PROBLEM TO WORK ON | Would you return every line of the listing below that has "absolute" in it?

------ THE DATA

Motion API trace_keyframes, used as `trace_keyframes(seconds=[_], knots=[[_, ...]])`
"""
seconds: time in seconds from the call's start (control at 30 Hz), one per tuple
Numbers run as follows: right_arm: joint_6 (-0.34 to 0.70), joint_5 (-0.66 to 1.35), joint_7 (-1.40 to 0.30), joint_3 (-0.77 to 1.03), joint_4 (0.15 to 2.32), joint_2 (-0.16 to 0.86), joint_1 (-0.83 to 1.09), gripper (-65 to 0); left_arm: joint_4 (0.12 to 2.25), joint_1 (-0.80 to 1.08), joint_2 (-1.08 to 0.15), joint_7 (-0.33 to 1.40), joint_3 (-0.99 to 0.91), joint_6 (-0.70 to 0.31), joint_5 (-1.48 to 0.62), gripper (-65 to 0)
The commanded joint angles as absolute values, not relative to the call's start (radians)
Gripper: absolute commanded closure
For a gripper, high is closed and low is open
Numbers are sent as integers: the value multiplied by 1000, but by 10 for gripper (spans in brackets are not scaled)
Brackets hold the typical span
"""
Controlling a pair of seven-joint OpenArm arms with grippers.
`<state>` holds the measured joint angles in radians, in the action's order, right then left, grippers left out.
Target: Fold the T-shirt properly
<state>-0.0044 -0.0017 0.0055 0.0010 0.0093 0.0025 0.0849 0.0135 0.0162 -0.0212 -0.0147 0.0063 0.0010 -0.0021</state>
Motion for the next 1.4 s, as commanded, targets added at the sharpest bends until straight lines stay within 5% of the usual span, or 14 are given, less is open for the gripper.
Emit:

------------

SOLUTION TO THIS EXERCISE |
The commanded joint angles as absolute values, not relative to the call's start (radians)
Gripper: absolute commanded closure

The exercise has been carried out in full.